16. Wolf's Eyes

10 4 0
                                    

Hiruk pikuk keramaian pusat kota di malam hari masih saja memekakkan telinga. Udara semakin dingin, namun itu tidak menyurutkan semangat orang-orang untuk keluar dari cangkang nyaman mereka. Ingin menikmati hembusan lembut angin malam atau menyambut gelapnya malam sembari bersenang-senang dengan orang tersayang.

Semua itu ingin sekali dilakukan Elka. Jika saja dia memiliki waktu untuk melakukan semua itu, ia akan menghabiskan malam seakan tidak ada hari esok.
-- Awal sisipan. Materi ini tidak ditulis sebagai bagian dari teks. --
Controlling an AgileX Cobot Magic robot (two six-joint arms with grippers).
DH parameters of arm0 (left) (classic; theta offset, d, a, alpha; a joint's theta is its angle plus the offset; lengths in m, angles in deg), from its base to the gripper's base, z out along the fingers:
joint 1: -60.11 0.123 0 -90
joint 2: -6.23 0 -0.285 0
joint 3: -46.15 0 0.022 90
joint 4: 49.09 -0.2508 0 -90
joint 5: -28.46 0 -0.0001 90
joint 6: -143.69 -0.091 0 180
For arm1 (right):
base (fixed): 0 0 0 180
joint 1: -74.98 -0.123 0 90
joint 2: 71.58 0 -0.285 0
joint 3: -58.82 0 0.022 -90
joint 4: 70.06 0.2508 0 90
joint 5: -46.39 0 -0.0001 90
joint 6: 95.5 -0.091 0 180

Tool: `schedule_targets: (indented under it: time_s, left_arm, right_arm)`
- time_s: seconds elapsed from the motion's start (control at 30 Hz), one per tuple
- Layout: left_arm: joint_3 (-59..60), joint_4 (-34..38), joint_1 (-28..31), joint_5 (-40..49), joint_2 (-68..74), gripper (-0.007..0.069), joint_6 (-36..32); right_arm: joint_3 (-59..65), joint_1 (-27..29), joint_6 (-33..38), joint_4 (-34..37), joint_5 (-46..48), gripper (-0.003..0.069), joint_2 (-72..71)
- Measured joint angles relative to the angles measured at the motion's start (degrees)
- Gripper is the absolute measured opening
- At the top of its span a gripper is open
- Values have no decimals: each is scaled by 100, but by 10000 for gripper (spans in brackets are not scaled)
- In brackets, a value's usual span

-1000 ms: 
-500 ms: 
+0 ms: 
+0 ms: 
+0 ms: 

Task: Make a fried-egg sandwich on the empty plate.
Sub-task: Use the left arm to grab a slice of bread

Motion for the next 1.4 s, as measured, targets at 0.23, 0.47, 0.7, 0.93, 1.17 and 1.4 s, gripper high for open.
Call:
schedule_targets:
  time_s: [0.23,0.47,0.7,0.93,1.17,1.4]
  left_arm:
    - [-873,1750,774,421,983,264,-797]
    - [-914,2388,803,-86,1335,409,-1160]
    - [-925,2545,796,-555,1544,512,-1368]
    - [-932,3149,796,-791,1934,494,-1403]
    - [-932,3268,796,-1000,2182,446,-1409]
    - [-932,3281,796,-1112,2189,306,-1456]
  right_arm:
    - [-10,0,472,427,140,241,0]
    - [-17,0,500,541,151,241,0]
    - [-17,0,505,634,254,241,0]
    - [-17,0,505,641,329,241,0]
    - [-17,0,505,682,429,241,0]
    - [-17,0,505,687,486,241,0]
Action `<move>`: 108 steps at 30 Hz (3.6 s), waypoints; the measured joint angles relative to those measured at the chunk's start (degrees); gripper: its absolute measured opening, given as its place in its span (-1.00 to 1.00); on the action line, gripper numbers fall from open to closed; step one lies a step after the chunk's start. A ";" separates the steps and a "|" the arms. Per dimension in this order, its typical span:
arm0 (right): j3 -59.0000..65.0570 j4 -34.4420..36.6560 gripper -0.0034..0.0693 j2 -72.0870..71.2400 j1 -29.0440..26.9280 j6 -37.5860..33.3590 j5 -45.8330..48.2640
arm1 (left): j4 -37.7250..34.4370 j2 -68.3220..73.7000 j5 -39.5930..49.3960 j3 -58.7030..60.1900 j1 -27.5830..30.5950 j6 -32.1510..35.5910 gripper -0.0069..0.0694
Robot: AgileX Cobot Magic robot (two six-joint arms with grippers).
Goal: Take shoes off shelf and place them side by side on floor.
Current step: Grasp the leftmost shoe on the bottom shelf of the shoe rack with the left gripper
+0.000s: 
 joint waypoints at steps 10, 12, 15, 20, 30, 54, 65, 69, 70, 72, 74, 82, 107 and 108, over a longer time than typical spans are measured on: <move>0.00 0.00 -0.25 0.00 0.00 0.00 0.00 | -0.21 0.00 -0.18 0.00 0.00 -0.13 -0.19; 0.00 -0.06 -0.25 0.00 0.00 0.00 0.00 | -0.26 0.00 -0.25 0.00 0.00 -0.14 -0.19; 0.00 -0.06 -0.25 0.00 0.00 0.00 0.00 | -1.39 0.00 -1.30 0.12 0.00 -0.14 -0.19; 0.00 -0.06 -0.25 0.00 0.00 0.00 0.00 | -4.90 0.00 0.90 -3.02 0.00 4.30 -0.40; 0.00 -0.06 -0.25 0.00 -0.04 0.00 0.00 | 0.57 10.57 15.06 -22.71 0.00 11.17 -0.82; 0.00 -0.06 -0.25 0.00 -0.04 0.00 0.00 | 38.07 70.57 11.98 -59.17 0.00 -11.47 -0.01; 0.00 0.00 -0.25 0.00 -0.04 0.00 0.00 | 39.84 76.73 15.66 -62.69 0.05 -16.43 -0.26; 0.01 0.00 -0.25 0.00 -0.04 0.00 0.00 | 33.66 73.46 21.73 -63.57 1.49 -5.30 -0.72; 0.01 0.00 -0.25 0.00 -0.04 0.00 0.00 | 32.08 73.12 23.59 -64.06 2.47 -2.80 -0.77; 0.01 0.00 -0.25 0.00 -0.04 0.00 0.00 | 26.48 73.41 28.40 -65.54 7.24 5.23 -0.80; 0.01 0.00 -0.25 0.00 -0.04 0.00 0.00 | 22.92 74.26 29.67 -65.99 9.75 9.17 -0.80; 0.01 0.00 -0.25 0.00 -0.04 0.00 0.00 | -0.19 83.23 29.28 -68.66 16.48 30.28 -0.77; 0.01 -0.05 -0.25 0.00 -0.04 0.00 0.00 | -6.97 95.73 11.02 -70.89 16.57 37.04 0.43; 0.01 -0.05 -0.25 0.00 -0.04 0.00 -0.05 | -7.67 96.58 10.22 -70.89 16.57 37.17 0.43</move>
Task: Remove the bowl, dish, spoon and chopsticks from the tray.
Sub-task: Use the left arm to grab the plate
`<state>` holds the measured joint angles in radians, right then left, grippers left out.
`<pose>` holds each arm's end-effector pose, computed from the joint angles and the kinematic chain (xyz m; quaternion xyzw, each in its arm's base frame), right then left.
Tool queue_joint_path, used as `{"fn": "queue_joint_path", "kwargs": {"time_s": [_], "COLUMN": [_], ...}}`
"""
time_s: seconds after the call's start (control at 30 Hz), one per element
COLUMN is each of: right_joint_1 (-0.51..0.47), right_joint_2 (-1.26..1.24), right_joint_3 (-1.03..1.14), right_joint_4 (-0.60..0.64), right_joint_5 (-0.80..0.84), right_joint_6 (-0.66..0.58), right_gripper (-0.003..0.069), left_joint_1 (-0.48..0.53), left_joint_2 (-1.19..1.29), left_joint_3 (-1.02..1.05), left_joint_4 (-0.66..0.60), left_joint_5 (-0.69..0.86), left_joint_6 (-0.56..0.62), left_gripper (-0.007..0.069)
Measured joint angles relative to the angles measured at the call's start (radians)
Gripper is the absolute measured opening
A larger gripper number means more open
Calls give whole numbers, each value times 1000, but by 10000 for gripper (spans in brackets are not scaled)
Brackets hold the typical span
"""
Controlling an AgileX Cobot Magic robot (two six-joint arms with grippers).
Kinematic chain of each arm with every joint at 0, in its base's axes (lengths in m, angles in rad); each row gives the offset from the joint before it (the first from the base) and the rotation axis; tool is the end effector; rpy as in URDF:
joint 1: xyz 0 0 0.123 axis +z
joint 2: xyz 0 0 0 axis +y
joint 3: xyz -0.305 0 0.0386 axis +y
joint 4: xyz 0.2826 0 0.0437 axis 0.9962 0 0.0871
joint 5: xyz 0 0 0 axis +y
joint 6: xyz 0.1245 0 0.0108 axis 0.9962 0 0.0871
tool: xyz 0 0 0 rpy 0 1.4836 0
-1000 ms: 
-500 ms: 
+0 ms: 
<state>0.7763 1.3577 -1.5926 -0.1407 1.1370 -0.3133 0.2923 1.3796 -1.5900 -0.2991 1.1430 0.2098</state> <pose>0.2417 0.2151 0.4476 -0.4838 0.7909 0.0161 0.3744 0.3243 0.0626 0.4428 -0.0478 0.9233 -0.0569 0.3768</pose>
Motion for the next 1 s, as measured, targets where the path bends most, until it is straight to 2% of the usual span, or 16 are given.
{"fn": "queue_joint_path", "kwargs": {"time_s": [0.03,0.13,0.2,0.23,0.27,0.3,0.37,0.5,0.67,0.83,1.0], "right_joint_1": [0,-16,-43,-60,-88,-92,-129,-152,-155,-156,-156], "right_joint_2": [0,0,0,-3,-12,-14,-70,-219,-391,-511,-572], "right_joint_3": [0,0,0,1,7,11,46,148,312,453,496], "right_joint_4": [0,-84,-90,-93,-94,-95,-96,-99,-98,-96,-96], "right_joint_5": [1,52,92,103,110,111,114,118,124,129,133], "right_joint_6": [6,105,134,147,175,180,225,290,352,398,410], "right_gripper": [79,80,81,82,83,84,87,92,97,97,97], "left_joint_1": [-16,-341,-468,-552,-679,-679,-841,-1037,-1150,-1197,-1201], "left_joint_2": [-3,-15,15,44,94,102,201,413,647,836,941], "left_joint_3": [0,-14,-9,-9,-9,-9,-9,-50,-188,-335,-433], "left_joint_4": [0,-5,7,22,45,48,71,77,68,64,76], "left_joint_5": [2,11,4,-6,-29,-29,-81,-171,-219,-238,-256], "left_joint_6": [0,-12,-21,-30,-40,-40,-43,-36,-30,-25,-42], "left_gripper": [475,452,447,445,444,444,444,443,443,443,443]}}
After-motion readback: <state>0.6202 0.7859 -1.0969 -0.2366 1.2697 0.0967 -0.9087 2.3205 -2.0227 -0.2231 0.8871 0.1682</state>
Sudah lama sekali ia tidak merasakan kegembiraan yang menelusup ke semua bagian tubuhnya. Menghabiskan malam penuh suka cita bersama teman-temannya pun sudah jarang dilakukannya, karena yang ia lakukan sepanjang waktu adalah bekerja. Bahkan, waktu tidurnya yang berhargapun jarang dia dapatkan.

Bekerja dengan dikelilingi oleh orang-orang yang lebih tua darinya, orang-orang yang memiliki presepsi berbeda dalam menjalankan hidup. Karena ayahnya yang telah wafat, membuat Elka harus siap untuk menggantikan posisinya nanti dan juga menjalin pertemanan dengan teman ayahnya. Tidak banyak rekan kerja yang seumur dengannya. Ada tapi tidak banyak.

Elka turun dari mobilnya, berjalan diterangi lampu remang-remang yang menghiasai tepi-tepi jalan. Penjaga Black Ace-bar yang sering dikunjunginya-berdiri di depan pintu, membungkuk hormat saat Elka melintasi mereka.

Bar yang berada di salah satu sudut pusat kota itu adalah bar yang sering dikunjungi Elka jika ia memerlukan sesuatu yang tidak bisa didapatkan di manapun.

Elka hanya datang saat bar dalam keadaan sepi atau tidak ada pengunjung sama sekali. Ia tidak suka saat suara-suara orang menganggu urusannya.

Bartender dengan rambut cokelat yang diikat rapi menyerukan namanya ketika Elka berjalan menuju bar dan mengangkat tangannya dari saku celananya, menyapa sang bartender.

"Yoo, Rielka! Sudah lama kau tidak kemari, I miss you, man!" seru pemuda yang sedang memainkan cocktail shakernya dengan lincah.

"Masih banyak omong seperti biasa." Elka duduk di salah satu kursi, tersenyum tipis ketika temannya itu tertawa.

"Kapan sih kau tidak sibuk? Anak-anakmu sudah lama menunggu di sini."

Elka menerima gelas bening berisi cairan berwarna cokelat muda, Brendi. Ia mencium aroma minuman itu lalu menyesapnya sedikit demi sedikit. "Dimana mereka?"

Davis membungkuk, mengambil sesuatu di bawa meja bar. Tak lama kemudian, ia menenteng sebuah koper hitam dan meletakannya di atas meja.

Dengan tidak sabar, Elka membuka koper itu. Pria dengan jaket hitam itu berbisik kagum, "Woah." Ia menggerakkan tangannya untuk meraba anak-anaknya itu. Tiga variasi pistol Glock, mengkilap dan tampak gagah walau mereka termasuk senjata sederhana.

Elka mengambil salah satunya, ia tersenyum puas.

"Sepertinya, ada yang yang mencarimu."

Elka diam sejenak lalu menoleh sedikit ke belakang. Ia menyeringai angkuh. Sesuai dugaannya, cepat atau lambat, orang itu akan menghadap padanya.

Seorang pria paruh baya berdiri tegap di dekat tempat duduk Elka. Meski tubuhnya tegap bagai tidak akan tumbang meski di dorong sekelompok orang, sebenarnya, tubuh pria itu gemetaran dengan rasa penyesalan menusuk di setiap kulitnya.

"Maaf tuan," kata orang itu singkat, sedikit gugup.

Masih dengan tangan yang meraba-raba pistol, Elka mendengus pelan, ia membalikkan tubuh ke arah pria yang sekarang sedang menunduk takut. Jika saja suasana hatinya sedang buruk, tanpa pikir panjang, Elka pasti sudah langsung mencoba pistol barunya ke kepala orang itu.